SEC. 7. The Finance Committee shall consist of five members of the Board, whose duty it shall be to direct the investment of the funds of the Company, and report to the Board of Directors for its approval.

ARTICLE III.

SECTION I. The President shall preside at all meetings of the Company and Board of Directors, appoint all committees not otherwise provided for, judges of elections, shall be the chief executive of the Company, do such things as may promote its interest and welfare, and perform such duties as usually pertain to this office.

SEC. 2. The Vice-Presidents shall perform such duties as may be assigned to them by the President, or by the Board of Directors, and in case of the absence or disability of the President, they shall perform his duties in the order of their election.

SEC. 3. The Secretary shall keep the minutes of the Board of Directors and of the Company, countersign mortuary checks, aid and assist the President and the Executive Committee, and perform such duties as usually pertain to this office.

The Assistant Secretary shall discharge the Secretary's duties in his absence, and shall perform such other duties as may be assigned to him by the President or Secretary.

SEC. 4. The Treasurer shall cause a full and complete record to be kept of the financial transactions of the Company, showing receipts, disbursements, investments, and of policies issued by the Company. He shall, in such form as may be required, make a statement to the Board of Directors at every stated monthly meeting of the business transacted the preceding month. He shall receive all moneys payable to the Company, and deposit in such bank or banks, and invest in such securities as the Finance Committee may from time to time direct. He shall be the custodian of all securities or investments of the Company, shall sign all checks, and shall execute such bonds, or give such security as the Board of Directors may from time to time approve.

The Assistant Treasurer shall discharge the Treasurer's duties in his absence, and shall perform such other duties as may be assigned to him by the President or Treasurer.

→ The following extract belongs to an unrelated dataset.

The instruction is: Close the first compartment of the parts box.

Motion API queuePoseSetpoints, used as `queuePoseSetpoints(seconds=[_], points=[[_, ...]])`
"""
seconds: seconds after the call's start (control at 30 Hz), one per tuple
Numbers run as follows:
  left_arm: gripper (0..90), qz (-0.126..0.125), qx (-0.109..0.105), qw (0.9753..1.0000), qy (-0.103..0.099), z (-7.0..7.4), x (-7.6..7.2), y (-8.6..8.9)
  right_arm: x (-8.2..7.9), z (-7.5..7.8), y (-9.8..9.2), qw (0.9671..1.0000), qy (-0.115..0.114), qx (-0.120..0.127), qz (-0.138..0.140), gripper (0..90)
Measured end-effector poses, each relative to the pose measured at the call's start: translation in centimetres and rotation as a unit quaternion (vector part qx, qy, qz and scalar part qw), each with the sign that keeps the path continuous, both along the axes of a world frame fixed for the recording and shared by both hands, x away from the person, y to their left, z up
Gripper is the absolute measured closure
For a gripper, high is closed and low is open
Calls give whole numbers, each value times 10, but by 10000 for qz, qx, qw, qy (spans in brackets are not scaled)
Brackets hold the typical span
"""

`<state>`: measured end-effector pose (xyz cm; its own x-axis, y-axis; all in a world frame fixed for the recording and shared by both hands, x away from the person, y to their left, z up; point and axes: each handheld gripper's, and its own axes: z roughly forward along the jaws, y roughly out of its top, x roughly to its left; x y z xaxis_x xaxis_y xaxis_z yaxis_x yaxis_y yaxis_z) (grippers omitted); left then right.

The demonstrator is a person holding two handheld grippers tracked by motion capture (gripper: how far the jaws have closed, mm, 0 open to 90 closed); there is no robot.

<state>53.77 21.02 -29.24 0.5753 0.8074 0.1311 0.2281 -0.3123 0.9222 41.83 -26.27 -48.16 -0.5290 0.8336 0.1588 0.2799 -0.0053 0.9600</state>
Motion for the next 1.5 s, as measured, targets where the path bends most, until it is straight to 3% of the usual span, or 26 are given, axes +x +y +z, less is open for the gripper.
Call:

SEC. 5. Assistants to the Treasurer, Cashiers, Collectors or other persons having the handling of funds, shall execute such bonds as the Company may from time to time require.

SEC. 6. The Actuary, who may have one or more assistants, shall have charge and direction of the actuarial work of the Company, and shall perform such other duties as may be assigned him by the President or Board of Directors. It shall be his special duty to determine or cause to be determined, the amount chargeable under each form of policy, according to age and interest of the insured, for indemnity furnished, or to be furnished, policy values under terms and conditions of same, equities of and charges against the insured in case of surrender of policy, and his findings after they shall have been approved by the President, shall be conclusive and binding upon the individual members or policyholders, and upon the Company. It shall be the further duty of the Actuary to charge the contingent fund created, as provided in policies issued on the natural rate or Indemnity Reserve Plan, with an amount sufficient to cover the expected mortality for a period of four months, according to the Actuaries' or Combined Experience Table of Mortality, so that the periodical payments made under said policies shall hereafter be deemed to be made in advance.

SEC. 7. It shall be the duty of the Medical Directors to pass upon all applicants for membership and re-instatement, and perform such other duties as may be required.

ARTICLE IV.

Vacancies by death, resignation or otherwise shall be filled by the Board of Directors.

ARTICLE V.

Every person desiring to become a member of the Company shall make application according to the form required, and shall submit to such physical examination as the Company may approve.